# [Problem to solve]
Write out the listing below character for character, though without its pictures.

▶

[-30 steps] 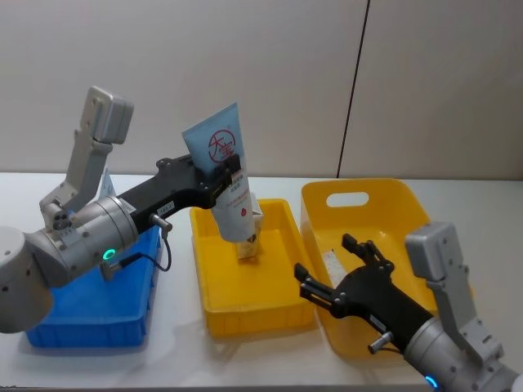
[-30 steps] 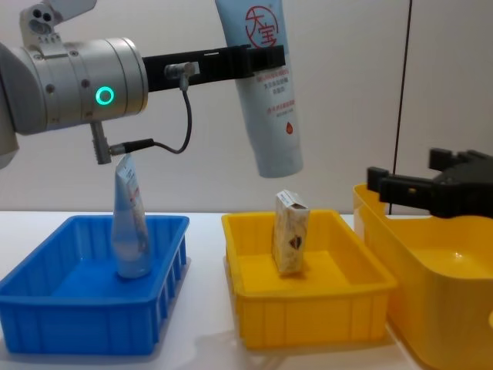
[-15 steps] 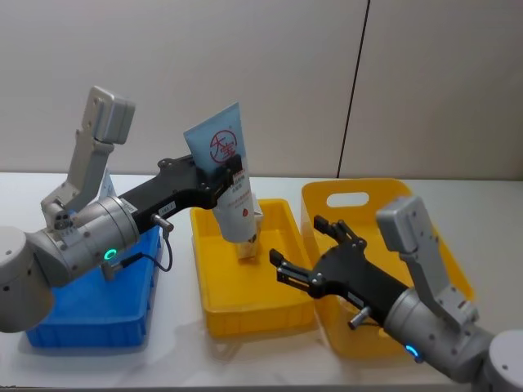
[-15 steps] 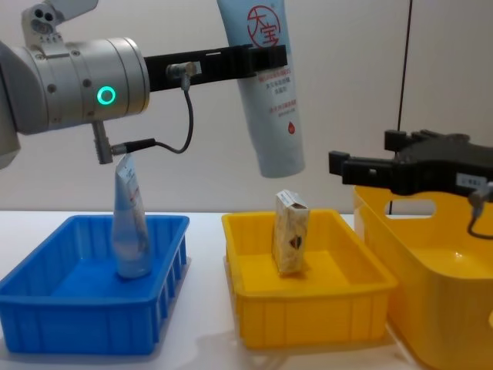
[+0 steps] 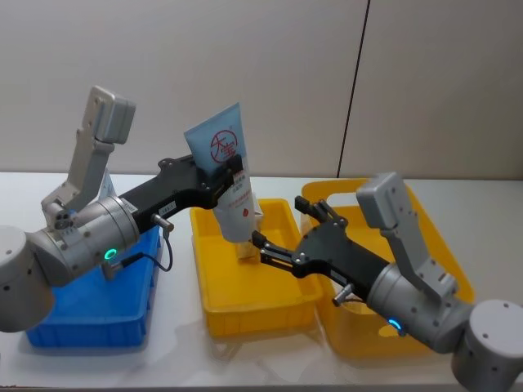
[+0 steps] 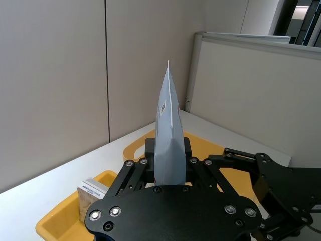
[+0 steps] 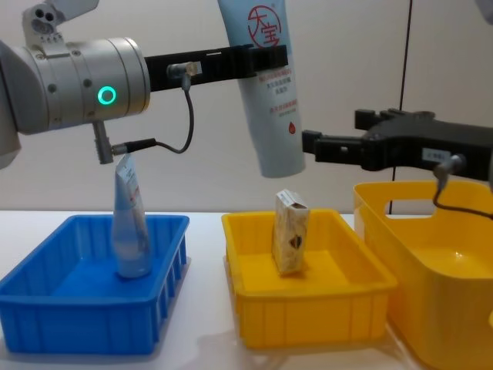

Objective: Bimanual collaborative sorting of washing and personal care products

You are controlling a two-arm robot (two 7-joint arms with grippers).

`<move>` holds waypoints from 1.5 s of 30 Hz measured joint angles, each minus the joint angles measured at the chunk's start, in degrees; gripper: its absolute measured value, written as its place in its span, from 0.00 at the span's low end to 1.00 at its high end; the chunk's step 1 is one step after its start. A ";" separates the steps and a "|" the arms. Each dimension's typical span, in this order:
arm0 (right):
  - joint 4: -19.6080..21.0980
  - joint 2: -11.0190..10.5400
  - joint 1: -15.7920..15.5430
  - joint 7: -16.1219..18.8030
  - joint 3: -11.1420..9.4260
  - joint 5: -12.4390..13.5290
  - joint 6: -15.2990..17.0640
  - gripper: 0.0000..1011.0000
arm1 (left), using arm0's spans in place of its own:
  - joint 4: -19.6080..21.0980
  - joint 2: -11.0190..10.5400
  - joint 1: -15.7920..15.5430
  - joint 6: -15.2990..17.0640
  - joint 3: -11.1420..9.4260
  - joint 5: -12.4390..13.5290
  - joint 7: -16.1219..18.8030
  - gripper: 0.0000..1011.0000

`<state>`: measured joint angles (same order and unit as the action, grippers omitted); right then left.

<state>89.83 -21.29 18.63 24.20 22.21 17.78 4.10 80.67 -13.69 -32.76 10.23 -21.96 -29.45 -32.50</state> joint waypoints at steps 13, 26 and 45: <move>-6.57 2.42 6.05 3.30 2.49 1.10 -1.28 0.99 | 0.00 -0.01 0.00 0.00 0.00 0.00 0.00 0.24; -12.65 4.71 10.48 6.14 4.17 2.99 -1.94 0.85 | 0.00 -0.01 0.00 0.00 0.00 0.01 0.00 0.24; -17.42 6.64 13.28 7.13 5.41 4.79 -2.71 0.40 | 0.00 -0.03 0.00 0.00 0.01 0.02 0.05 0.28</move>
<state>72.42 -14.65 31.91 31.33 27.61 22.57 1.39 80.67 -13.72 -32.75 10.23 -21.95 -29.43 -32.45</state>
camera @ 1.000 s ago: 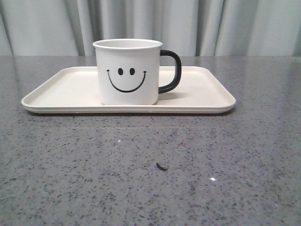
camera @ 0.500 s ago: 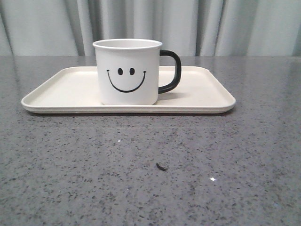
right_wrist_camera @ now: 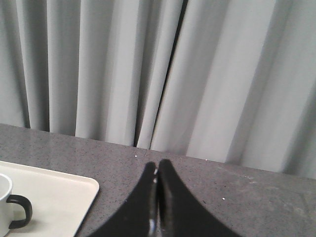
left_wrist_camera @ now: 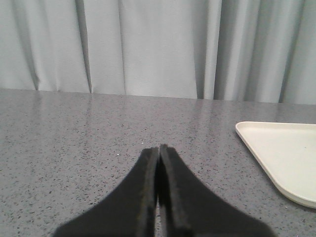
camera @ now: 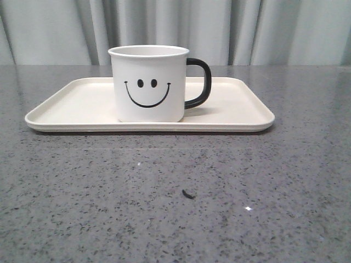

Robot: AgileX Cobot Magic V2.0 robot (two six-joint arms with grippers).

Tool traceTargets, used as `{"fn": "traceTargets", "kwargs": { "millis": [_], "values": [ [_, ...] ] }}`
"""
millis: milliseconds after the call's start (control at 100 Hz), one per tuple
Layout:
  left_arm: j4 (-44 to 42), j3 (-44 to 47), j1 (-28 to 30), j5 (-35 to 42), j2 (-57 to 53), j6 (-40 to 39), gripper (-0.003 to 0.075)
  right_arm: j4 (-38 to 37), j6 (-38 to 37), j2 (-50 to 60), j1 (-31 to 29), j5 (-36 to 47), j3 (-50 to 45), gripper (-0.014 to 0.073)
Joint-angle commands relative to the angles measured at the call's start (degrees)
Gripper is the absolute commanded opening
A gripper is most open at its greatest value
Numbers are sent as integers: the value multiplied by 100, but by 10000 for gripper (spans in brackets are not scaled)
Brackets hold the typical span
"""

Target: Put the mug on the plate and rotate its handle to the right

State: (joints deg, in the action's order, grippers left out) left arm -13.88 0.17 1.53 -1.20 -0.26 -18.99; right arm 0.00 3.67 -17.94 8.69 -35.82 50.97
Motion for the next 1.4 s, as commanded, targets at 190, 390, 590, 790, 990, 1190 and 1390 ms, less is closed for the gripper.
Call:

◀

# [Solution to the exercise]
[-30 steps] 
[-30 steps] 
[-15 steps] 
[-15 steps] 
[+0 steps] 
[+0 steps] 
[+0 steps] 

Objective: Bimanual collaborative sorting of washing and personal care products

You are controlling a two-arm robot (two 7-joint arms with grippers).

`<move>` holds waypoints from 1.5 s of 30 Hz measured joint angles, each minus the joint angles measured at the chunk's start, in degrees; gripper: its absolute measured value, written as its place in its span, from 0.00 at the span's low end to 1.00 at its high end; the chunk's step 1 is one step after its start. A ";" separates the steps and a "|" the arms. Each dimension's typical span, in this order:
arm0 (right):
  - joint 4: -19.6080..21.0980
  - joint 2: -11.0190..10.5400
  - joint 1: -15.7920..15.5430
  - joint 7: -16.1219..18.8030
  - joint 3: -11.1420..9.4260
  - joint 5: -12.4390..13.5290
  - joint 6: -15.2990..17.0640
  - gripper: 0.0000..1011.0000
arm1 (left), using arm0's spans in place of its own:
  - joint 4: -19.6080..21.0980
  - joint 2: -11.0190..10.5400
  - joint 1: -15.7920..15.5430
  - joint 6: -15.2990..17.0640
  - joint 3: -11.1420..9.4260
  - joint 5: -12.4390..13.5290
  - joint 7: -16.1219..18.8030
  - gripper: 0.0000..1011.0000

`<state>`: measured joint angles (same order and unit as the action, grippers omitted); right then left.

<state>89.83 -21.29 18.63 24.20 22.21 17.78 4.10 80.67 -13.69 -32.76 10.23 -21.96 -29.45 -32.50</state> joint waypoints at steps 13, 26 and 45: <move>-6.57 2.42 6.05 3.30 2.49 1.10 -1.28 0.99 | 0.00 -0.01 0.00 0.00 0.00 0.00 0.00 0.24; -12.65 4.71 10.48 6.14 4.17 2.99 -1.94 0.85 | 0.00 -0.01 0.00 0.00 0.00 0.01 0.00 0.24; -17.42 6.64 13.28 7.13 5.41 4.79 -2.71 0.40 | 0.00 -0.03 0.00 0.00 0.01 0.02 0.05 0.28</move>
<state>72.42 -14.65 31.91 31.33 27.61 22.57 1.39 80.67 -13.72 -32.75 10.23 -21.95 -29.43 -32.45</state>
camera @ 1.000 s ago: 
camera @ 0.500 s ago: 
right_wrist_camera @ now: 
left_wrist_camera @ now: 
camera @ now: 

Robot: AgileX Cobot Magic V2.0 robot (two six-joint arms with grippers).

Tool traceTargets, used as `{"fn": "traceTargets", "kwargs": { "millis": [_], "values": [ [_, ...] ] }}`
"""
millis: milliseconds after the call's start (control at 100 Hz), one per tuple
Layout:
  left_arm: j4 (-44 to 42), j3 (-44 to 47), j1 (-28 to 30), j5 (-35 to 42), j2 (-57 to 53), j6 (-40 to 39), gripper (-0.003 to 0.075)
  right_arm: j4 (-38 to 37), j6 (-38 to 37), j2 (-50 to 60), j1 (-31 to 29), j5 (-36 to 47), j3 (-50 to 45), gripper (-0.014 to 0.073)
Joint-angle commands relative to the angles measured at the call's start (degrees)
Gripper is the absolute commanded opening
A gripper is most open at its greatest value
Numbers are sent as integers: the value multiplied by 100, but by 10000 for gripper (spans in brackets are not scaled)
Brackets hold the typical span
"""

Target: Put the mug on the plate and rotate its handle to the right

State: (joints deg, in the action's order, grippers left out) left arm -13.88 0.17 1.53 -1.20 -0.26 -18.99; right arm 0.00 3.67 -17.94 8.69 -35.82 50.97
Motion for the next 1.4 s, as commanded, targets at 190, 390, 590, 790, 990, 1190 and 1390 ms, less is closed for the gripper.
Call:

What came before is the finished answer.